Required work. Please take the entries below from the first line through the line containing "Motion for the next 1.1" and repeat them exactly, leaving out everything after.
■ ■ ■
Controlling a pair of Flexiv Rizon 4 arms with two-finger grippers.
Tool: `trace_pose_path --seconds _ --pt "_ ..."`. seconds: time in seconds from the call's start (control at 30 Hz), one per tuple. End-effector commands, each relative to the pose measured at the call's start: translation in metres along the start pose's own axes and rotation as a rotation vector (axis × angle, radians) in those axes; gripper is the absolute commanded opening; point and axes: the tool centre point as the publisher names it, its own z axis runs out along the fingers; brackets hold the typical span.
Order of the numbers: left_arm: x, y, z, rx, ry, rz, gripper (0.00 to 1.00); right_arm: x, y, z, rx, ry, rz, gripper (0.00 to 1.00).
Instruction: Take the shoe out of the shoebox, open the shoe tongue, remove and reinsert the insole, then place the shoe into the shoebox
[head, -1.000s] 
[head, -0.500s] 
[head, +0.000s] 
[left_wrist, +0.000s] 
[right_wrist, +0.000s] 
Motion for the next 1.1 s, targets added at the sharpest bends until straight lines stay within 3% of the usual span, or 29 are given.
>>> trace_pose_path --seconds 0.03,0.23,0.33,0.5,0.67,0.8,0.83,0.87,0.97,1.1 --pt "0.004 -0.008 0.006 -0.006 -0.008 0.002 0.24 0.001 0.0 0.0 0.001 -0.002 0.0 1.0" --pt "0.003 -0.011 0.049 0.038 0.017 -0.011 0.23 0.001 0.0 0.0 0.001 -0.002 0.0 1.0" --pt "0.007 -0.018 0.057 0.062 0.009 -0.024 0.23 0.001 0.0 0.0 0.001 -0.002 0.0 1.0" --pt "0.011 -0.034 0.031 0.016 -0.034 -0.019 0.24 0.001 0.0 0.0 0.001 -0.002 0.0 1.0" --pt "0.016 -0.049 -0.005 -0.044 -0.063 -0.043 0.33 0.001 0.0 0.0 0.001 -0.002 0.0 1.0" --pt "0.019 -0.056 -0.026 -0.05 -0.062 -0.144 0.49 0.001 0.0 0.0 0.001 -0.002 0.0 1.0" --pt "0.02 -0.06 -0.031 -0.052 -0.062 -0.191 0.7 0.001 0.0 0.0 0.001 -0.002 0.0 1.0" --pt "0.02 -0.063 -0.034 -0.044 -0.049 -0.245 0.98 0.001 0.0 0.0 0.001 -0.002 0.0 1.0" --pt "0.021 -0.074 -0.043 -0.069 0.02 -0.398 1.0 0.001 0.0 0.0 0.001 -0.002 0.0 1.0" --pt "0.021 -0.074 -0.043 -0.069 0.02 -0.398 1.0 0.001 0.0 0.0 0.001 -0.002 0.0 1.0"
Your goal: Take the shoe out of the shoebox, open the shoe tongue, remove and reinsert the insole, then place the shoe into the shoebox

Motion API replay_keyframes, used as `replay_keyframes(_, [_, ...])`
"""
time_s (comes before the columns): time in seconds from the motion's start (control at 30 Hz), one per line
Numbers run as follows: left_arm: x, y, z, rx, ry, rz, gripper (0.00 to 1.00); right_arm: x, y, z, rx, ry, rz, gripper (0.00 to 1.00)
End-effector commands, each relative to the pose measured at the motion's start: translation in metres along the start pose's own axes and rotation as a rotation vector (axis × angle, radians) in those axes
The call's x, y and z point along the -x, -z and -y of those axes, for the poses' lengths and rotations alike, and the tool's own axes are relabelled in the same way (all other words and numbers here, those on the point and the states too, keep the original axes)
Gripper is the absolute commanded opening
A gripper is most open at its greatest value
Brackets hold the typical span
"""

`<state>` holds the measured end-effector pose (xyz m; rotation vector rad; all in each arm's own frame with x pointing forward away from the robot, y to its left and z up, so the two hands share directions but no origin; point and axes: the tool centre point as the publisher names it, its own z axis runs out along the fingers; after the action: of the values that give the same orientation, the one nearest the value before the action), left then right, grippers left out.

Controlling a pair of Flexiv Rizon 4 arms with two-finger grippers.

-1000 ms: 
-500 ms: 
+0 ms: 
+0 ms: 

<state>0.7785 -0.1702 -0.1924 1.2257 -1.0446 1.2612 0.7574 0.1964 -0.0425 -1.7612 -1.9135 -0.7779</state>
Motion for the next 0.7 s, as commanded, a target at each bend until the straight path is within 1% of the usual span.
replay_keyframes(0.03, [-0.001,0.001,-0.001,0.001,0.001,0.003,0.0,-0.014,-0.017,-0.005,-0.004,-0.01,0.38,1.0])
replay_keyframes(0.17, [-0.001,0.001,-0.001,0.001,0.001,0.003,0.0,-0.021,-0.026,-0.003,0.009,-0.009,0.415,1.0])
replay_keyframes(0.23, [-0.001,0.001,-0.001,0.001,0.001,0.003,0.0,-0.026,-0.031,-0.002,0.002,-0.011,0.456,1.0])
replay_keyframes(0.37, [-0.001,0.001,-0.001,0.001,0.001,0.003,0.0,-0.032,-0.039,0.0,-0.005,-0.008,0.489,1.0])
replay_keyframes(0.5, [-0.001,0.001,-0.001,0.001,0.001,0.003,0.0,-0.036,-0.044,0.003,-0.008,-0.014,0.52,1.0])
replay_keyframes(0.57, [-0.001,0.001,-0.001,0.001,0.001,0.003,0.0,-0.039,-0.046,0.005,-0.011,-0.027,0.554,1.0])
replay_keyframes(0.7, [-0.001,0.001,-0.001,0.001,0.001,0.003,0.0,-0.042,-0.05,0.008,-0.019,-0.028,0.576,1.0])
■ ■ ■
Result.
Controlling a pair of Flexiv Rizon 4 arms with two-finger grippers.
Tool: `trace_pose_path --seconds _ --pt "_ ..."`. seconds: time in seconds from the call's start (control at 30 Hz), one per tuple. End-effector commands, each relative to the pose measured at the call's start: translation in metres along the start pose's own axes and rotation as a rotation vector (axis × angle, radians) in those axes; gripper is the absolute commanded opening; point and axes: the tool centre point as the publisher names it, its own z axis runs out along the fingers; brackets hold the typical span.
Order of the numbers: left_arm: x, y, z, rx, ry, rz, gripper (0.00 to 1.00); right_arm: x, y, z, rx, ry, rz, gripper (0.00 to 1.00).
Instruction: Take the shoe out of the shoebox, open the shoe tongue, remove and reinsert the insole, then place the shoe into the shoebox
[head, -1.000s] 
[head, -0.500s] 
[head, +0.000s] 
[left_wrist, +0.000s] 
[right_wrist, +0.000s] 
Motion for the next 1.1 s, targets added at the sharpest bends until straight lines stay within 3% of the usual span, or 29 are given.

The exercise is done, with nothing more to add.